> YOUR OBJECTIVE
Starting with the first line and ending with the one that holds "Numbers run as", retype the entries exactly.

Stored entries
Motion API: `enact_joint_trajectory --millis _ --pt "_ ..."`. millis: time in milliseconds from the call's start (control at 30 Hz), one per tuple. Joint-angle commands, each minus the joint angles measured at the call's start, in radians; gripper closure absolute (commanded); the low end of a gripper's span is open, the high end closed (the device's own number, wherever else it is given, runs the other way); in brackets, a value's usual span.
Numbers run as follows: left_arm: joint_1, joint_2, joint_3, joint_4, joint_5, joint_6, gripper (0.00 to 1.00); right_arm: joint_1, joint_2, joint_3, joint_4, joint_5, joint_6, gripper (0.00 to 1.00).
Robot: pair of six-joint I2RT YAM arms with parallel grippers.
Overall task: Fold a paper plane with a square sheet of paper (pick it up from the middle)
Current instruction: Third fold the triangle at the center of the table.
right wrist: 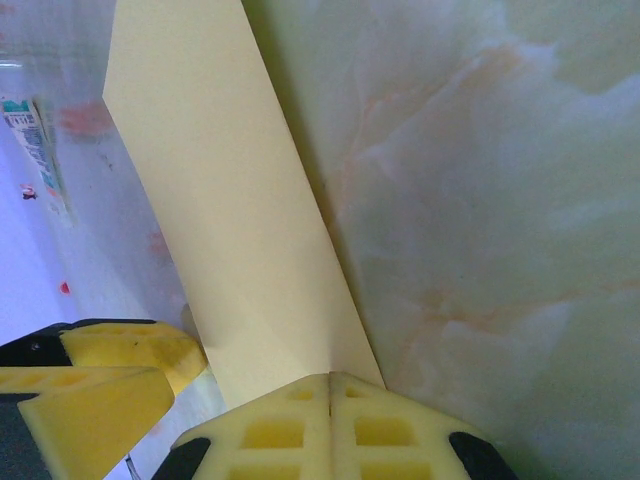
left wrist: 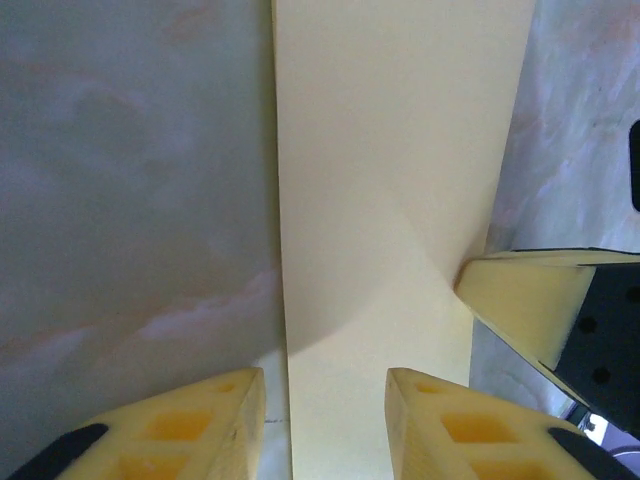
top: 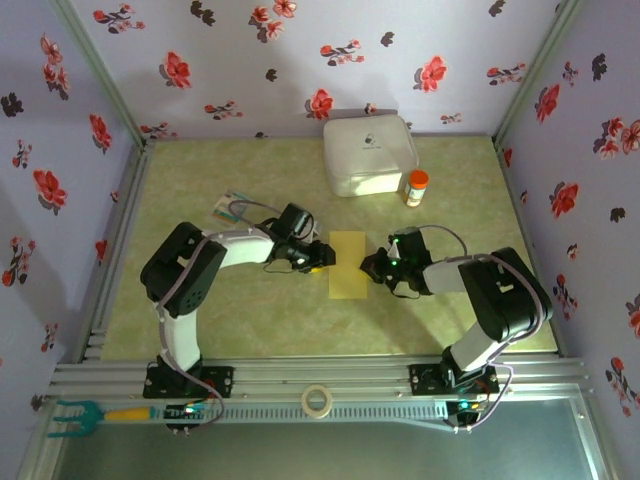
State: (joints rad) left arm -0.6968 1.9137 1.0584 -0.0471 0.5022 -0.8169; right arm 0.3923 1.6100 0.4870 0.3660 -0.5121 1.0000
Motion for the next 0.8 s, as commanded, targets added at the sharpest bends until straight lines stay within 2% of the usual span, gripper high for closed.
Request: enact_joint_trajectory --millis 0,767 --pt "-0.008 0.03 0.021 0.011 0.025 -0.018 0.65 -0.003 0.015 -0.034 -0.13 0.063 0.006 0.95" --pt "-0.012 0.026 0.027 0.024 0.044 -0.022 0.73 -0.002 0.019 -0.033 -0.131 0.068 0.006 0.95"
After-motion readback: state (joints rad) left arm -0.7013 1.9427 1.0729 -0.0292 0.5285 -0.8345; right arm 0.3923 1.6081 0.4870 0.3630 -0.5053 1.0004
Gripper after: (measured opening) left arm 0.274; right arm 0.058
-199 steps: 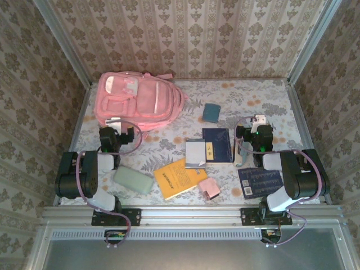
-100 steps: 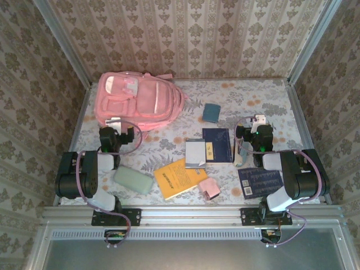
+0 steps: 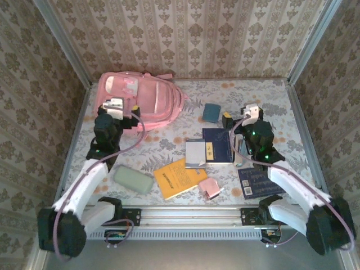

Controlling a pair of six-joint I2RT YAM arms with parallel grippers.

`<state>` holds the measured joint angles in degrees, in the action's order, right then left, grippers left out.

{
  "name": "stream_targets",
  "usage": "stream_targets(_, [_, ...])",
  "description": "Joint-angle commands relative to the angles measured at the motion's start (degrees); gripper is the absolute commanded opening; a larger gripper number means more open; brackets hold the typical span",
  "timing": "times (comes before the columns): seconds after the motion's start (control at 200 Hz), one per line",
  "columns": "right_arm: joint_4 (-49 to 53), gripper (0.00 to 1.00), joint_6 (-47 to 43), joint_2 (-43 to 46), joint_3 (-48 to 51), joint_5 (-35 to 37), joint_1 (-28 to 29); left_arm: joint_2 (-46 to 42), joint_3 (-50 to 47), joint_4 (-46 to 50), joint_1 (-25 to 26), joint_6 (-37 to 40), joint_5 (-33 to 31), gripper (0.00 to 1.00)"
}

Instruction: Pack the student bag

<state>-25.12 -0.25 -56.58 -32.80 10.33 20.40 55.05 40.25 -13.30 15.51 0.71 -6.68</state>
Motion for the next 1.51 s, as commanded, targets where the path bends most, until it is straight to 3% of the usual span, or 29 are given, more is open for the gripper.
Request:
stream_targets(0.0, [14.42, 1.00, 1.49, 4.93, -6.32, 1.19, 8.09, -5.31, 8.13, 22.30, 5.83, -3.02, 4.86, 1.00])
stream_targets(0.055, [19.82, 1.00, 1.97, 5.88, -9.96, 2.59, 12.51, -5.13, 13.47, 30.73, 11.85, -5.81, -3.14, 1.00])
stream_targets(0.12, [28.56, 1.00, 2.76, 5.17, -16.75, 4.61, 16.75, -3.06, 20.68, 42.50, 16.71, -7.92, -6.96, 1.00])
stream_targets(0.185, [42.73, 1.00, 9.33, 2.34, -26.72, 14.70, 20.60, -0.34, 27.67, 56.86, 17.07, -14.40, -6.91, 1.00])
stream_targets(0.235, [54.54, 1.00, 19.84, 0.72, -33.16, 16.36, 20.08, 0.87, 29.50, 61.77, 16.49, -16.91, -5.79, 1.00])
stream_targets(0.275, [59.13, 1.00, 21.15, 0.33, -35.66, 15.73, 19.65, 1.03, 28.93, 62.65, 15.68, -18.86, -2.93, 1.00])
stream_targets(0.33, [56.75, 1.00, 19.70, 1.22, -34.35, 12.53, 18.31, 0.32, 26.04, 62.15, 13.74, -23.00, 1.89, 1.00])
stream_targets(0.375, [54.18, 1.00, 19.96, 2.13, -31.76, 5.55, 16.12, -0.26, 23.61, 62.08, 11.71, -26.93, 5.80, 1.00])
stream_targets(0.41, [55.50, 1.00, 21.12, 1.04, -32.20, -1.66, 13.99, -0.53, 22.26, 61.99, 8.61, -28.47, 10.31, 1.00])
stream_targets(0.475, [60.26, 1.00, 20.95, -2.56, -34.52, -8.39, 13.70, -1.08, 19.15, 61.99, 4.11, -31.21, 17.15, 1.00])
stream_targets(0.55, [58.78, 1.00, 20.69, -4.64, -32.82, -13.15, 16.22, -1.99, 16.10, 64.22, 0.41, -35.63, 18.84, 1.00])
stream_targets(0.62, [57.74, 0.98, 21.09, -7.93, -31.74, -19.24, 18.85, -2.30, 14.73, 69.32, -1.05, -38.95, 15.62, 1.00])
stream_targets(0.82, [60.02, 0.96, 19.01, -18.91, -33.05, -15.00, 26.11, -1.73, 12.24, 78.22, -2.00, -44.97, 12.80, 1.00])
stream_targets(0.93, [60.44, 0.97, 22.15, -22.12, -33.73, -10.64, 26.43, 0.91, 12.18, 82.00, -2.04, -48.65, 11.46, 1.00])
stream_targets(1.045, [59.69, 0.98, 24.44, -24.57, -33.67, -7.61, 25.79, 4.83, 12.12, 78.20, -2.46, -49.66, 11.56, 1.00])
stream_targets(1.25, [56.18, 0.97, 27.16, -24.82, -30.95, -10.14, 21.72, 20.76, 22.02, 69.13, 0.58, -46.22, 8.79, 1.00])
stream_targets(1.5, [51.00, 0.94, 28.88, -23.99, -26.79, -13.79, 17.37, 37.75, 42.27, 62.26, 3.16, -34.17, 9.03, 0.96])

> SOLUTION FOR THIS EXERCISE
Motion API: `enact_joint_trajectory --millis _ --pt "_ ..."`. millis: time in milliseconds from the call's start (control at 30 Hz), one per tuple. Joint-angle commands, each minus the joint angles measured at the call's start, in radians; gripper closure absolute (commanded); the low end of a gripper's span is open, the high end closed (the device's own number, wherever else it is given, runs the other way); in brackets, a value's usual span.
Numbers run as follows: left_arm: joint_1, joint_2, joint_3, joint_4, joint_5, joint_6, gripper (0.00 to 1.00); right_arm: joint_1, joint_2, joint_3, joint_4, joint_5, joint_6, gripper (0.00 to 1.00).

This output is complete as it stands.